Os alemães parecem ter uma afinidade particular com narrativas que exploram cenários extremos e reflexões sobre o caos. Conhecidos por sua disciplina e paixão por cervejas, os alemães revelam um lado fervoroso quando temas polêmicos vêm à tona. O cinema produzido na Alemanha reflete essa dualidade, indo além de rótulos superficiais. As histórias levadas às telas muitas vezes traduzem o espírito de um povo plural, sem cair na armadilha de estereótipos. Embora questões políticas estejam entre os temas recorrentes, não são o único foco.
O nazismo, por exemplo, é uma referência frequente, mas longe de limitar a criatividade.

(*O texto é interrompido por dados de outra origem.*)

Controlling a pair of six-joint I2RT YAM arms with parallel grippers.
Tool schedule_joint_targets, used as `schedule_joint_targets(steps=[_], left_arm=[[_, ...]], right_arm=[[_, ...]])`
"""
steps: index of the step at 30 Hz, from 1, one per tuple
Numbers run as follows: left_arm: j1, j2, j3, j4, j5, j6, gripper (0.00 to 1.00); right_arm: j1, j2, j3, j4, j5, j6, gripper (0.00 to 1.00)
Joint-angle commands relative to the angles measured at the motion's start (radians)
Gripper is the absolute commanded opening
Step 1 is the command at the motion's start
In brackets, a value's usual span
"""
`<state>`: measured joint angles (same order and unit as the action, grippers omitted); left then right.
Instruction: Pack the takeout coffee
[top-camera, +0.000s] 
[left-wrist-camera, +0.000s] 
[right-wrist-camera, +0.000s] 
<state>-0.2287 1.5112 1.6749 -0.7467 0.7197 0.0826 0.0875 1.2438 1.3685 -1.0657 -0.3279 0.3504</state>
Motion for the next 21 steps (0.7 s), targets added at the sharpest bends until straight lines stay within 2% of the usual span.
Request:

Obras como a distopia singular “Contra Todos”, dirigida por Moritz Mohr, mostram a capacidade alemã de construir críticas afiadas e profundas. Mohr, junto aos roteiristas Tyler Burton Smith e Arend Remmers, aborda com precisão a sociedade do espetáculo, o papel da imprensa e a sensação de desalento que permeia a juventude contemporânea, presa a um sistema que destrói sem remorso.
A trama acompanha um jovem anônimo que relembra os tempos felizes de café da manhã em família, enquanto hoje o cereal Frosty Puffs, antes símbolo de união, patrocina o regime totalitário que elimina qualquer resistência. O protagonista, interpretado por Bill Skarsgård, é um justiceiro consumido pela vingança após perder sua família em um massacre orquestrado por Hilda Van Der Koy, líder autoritária que instaurou o Abate, uma prática cruel para espalhar o medo. Enterrado numa floresta e sobrevivendo de forma primitiva, o jovem decide se tornar um guerreiro implacável, enfrentando desafios brutais.
A atmosfera niilista remete a clássicos como “Laranja Mecânica” (1972), mas com um toque próprio, evidenciado pela complexidade de seus coadjuvantes. Hilda, por exemplo, interpretada por Famke Janssen, vai além de uma vilã caricata, revelando traços de humanidade. Enquanto isso, o protagonista é constantemente assombrado por visões da irmã morta, Mina, vivida por Quinn Copeland, o que adiciona camadas emocionais à sua trajetória.
“Contra Todos” reforça a tradição alemã de narrativas sombrias, alinhando-se a produções como “Quatro Minutos” (2006), de Chris Kraus; “Nós Somos Jovens, Nós Somos Fortes” (2014), de Burham Qurbani; e “E Amanhã… O Mundo Todo” (2020), de Julia von Heinz. Este movimento contemporâneo se destaca pela coragem em abordar temas difíceis com honestidade, sem a pretensão de consensos fáceis. Há uma autenticidade germânica na forma como essas histórias desconstroem realidades, levando o espectador a refletir sobre questões universais com um olhar crítico e provocador.